Re: -current on armv7 stuck with flashing disk light

From: bob prohaska <fbsd_at_www.zefox.net>
Date: Tue, 27 Jun 2023 17:16:57 UTC
On Tue, Jun 27, 2023 at 09:59:40AM -0700, Mark Millard wrote:
> On Jun 27, 2023, at 09:47, Mark Millard <marklmi@yahoo.com> wrote:
> 
> > On Jun 27, 2023, at 09:29, bob prohaska <fbsd@www.zefox.net> wrote:
> > 
> >> On Mon, Jun 26, 2023 at 07:57:05PM -0700, Mark Millard wrote:
> >>> On Jun 26, 2023, at 19:12, bob prohaska <fbsd@www.zefox.net> wrote:
> >>> 
> >>>> A Pi2 freshly updated to 
> >>>> FreeBSD 14.0-CURRENT #41 main-c3e58ace31: Mon Jun 26 17:06:01 PDT 2023
> >>>>  bob@www.zefox.com:/usr/obj/usr/src/arm.armv7/sys/GENERIC arm
> >>>> got stuck with a flashing USB disk LED after starting a -j3 buildworld.
> >>>> No response to debugger escape, had to pull the plug.
> > 
> > I'm confused.
> > 
> > That says "stuck with a flashing USB disk LED". But:
> > 
> > http://nemesis.zefox.com/~bob/fbsd/rpi2/20230623/readme
> > 
> > says: "the disk had gone to sleep mode. Both LEDs were off"
> > 
> > Are these two different examples with variable behavior
> > across the examples?
> > 

Yes, I got mixed up.

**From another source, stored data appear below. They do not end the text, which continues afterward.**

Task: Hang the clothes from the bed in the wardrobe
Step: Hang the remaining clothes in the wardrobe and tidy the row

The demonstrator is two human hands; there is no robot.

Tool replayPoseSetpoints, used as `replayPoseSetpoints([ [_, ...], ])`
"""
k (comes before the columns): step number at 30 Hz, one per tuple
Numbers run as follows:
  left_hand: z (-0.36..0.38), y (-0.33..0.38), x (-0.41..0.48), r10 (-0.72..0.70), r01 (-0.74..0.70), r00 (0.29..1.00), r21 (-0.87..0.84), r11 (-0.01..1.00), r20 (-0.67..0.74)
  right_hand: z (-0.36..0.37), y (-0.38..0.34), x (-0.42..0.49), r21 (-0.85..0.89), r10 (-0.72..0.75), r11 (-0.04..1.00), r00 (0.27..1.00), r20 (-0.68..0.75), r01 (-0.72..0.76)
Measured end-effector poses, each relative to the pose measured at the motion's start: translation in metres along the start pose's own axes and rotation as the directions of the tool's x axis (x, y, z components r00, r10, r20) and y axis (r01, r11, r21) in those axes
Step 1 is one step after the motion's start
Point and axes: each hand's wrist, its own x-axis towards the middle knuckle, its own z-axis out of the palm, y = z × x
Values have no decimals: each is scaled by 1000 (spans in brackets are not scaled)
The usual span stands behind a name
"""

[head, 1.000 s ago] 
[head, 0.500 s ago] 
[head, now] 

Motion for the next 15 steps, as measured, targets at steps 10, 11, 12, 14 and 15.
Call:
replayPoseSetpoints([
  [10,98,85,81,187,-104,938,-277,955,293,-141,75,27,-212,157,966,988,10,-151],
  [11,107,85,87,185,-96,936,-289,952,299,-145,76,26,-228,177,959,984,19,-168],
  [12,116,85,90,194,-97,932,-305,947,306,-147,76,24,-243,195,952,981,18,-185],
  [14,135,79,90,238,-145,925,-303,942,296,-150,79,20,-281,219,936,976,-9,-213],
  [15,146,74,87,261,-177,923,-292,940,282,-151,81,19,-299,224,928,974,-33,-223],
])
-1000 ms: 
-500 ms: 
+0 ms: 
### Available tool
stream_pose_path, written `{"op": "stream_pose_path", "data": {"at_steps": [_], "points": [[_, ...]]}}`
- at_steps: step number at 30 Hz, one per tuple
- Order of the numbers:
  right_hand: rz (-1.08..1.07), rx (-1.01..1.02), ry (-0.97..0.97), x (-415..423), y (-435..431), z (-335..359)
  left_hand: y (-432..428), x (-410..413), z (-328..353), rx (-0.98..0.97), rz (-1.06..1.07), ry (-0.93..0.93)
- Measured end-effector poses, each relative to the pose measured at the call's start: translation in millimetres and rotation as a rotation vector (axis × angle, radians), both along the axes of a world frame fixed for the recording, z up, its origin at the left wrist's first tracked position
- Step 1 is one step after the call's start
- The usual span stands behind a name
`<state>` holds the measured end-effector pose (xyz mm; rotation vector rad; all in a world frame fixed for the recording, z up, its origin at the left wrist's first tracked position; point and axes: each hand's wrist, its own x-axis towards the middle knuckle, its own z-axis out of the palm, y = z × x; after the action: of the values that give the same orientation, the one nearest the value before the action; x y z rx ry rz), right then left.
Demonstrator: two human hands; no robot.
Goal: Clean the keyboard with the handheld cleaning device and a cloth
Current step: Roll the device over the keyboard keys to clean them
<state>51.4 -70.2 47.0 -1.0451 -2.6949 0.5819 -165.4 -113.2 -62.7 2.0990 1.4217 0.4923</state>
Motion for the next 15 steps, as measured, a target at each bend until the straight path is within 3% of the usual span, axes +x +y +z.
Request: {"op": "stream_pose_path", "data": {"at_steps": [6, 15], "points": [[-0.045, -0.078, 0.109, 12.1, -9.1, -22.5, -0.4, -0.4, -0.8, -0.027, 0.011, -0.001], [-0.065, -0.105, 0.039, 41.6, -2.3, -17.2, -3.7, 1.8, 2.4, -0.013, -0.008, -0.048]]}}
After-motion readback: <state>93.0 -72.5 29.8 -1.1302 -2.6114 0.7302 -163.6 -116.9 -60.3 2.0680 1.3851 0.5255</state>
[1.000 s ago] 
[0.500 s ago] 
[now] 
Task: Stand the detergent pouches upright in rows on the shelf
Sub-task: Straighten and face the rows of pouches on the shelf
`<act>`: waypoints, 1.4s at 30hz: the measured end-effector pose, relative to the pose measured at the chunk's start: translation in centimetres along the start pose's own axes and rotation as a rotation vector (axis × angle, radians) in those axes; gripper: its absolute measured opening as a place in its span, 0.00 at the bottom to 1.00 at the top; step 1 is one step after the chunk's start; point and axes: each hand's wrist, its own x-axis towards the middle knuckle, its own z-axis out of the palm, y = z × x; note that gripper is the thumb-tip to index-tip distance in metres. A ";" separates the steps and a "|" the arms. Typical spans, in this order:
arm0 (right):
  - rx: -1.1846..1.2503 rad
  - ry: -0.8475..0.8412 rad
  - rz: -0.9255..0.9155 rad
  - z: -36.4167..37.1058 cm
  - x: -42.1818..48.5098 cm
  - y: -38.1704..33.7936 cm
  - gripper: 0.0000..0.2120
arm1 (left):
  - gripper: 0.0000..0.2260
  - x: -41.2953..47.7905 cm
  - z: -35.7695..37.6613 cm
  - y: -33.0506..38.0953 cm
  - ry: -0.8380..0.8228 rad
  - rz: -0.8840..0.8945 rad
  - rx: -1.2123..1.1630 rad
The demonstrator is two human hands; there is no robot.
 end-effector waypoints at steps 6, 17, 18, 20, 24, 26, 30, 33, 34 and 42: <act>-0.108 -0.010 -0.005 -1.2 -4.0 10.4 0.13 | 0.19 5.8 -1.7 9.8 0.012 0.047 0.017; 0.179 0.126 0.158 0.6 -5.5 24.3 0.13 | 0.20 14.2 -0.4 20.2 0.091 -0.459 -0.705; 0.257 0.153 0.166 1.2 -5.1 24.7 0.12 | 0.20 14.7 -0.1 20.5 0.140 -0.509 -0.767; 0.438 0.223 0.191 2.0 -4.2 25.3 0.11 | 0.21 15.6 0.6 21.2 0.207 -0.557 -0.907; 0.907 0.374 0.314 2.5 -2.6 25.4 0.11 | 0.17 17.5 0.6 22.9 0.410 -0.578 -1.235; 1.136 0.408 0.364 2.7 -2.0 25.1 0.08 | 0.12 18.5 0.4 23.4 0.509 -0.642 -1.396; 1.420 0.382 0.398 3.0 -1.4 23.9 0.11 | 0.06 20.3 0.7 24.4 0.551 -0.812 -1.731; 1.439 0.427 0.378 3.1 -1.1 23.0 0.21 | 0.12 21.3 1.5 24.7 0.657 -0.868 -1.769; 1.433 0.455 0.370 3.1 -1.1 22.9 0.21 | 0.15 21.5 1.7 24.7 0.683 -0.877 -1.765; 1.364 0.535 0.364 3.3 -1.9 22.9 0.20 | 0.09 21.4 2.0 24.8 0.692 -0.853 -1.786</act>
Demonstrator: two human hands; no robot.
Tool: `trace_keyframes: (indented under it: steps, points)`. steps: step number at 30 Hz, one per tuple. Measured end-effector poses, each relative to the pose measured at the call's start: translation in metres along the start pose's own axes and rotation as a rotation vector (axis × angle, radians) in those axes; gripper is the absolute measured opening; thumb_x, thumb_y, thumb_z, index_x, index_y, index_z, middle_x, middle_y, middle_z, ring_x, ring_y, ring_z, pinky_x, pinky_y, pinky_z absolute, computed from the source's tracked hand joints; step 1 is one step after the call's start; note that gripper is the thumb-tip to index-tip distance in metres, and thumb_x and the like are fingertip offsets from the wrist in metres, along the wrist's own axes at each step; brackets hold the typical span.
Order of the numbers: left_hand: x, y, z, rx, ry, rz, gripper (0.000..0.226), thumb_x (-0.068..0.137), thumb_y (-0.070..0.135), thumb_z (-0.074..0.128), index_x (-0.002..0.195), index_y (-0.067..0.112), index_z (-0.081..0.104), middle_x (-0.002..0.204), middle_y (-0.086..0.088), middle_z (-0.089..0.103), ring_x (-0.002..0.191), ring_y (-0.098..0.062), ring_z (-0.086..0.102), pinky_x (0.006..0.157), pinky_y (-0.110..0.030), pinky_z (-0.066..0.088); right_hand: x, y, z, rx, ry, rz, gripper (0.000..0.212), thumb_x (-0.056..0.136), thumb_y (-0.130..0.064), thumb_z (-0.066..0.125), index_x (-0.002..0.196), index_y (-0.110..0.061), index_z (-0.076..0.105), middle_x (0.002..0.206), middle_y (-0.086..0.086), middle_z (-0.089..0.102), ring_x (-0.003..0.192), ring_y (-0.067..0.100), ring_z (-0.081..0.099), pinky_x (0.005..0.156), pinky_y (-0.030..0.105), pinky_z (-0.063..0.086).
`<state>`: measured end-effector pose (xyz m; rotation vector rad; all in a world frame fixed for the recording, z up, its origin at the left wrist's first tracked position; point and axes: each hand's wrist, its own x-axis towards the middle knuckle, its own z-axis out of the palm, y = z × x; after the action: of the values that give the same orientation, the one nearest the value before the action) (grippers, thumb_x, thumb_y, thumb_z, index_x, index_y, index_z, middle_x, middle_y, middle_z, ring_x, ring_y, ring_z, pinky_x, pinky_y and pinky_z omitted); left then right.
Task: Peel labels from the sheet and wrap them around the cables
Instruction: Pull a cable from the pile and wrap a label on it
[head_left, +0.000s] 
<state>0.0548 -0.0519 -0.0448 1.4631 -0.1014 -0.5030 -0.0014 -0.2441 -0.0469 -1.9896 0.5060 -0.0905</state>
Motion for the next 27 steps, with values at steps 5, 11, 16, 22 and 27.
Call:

There have been several failures, some
belated and the most recent one which was prompt (with a new
kernel). 

> >>> If I understand right, the LED flashing means the disk
> >>> had not stopped doing I/O: the system was still running,
> >>> doing disk activity. (But I do not have a description
> >>> of what your drive documentation says about how the
> >>> drive handles the LED and what various patterns/colors
> >>> may mean.)
> >>> 
> >>> If the processes associated with processing input that
> >>> would identify the debugger escape had the kernel stacks
> >>> involved swapped out to swap space, I doubt that the
> >>> debugger escape would work until/unless the kernel
> >>> stacks are brought back into kernel RAM.
> >>> 
> >>> Avoiding the specific way of losing control is why I
> >>> have in /etc/sysctl.conf :
> >>> 
> >>> #
> >>> # Together this pair avoids swapping out the process kernel stacks.
> >>> # This avoids processes for interacting with the system from being
> >>> # hung-up by such.
> >>> vm.swap_enabled=0
> >>> vm.swap_idle_enabled=0
> >>> 
> >> 
> >> This combination was tried and didn't seem to have any consistent
> >> effect. It's commented out at the moment.
> > 
> > By not having them, we have no way to know if the
> > relevant kernel stacks had been moved to swap space.
> > Having them is part of problem isolation/identification
> > even when other forms of loss of control happen.
> > 
> > The 2 lines serve more than one goal.
> > 
> >>> (No claim such is the only way to lose control.)
> >>> 
> >>> You might be able to get a clue if their was disk I/O going
> >>> on based on modification times on files you know would have
> >>> been modified periodically for some time (minutes) before
> >>> you pulled the plug --but not modified on reboot and later
> >>> activity. May be a log file that would only be modified by
> >>> the build that you had been trying to do?
> >>> 
> >> 
> >> There are log files for build and disk activity (for a cold
> >> hang, no disk activity at all) at
> >> http://nemesis.zefox.com/~bob/fbsd/rpi2/20230623/
> > 
> > So this is a different hangup?
> 
> j4swapscript.log has internal timestamp pairs:
> 
> Wed Jun 21 16:34:06 PDT 2023
> . . .
> Fri Jun 23 07:26:10 PDT 2023
> 
> It would be interesting to know if "Jun 23 07:26:10"
> was after the appearent hangup was identified vs.
> before.
> 
> >> In this case the top window was via ssh. Lately I've
> >> taken to running top on the serial console in hopes
> >> that will help distinguish system hangs from USB hangs.
> > 
> > If you want to identify system hangs, please
> > put back:
> > 
> > vm.swap_enabled=0
> > vm.swap_idle_enabled=0
> > 

They're reinstated now, but I don't want to disturb the system
while it seems to be building world acceptably. 

Sorry for mixing things up!

bob prohaska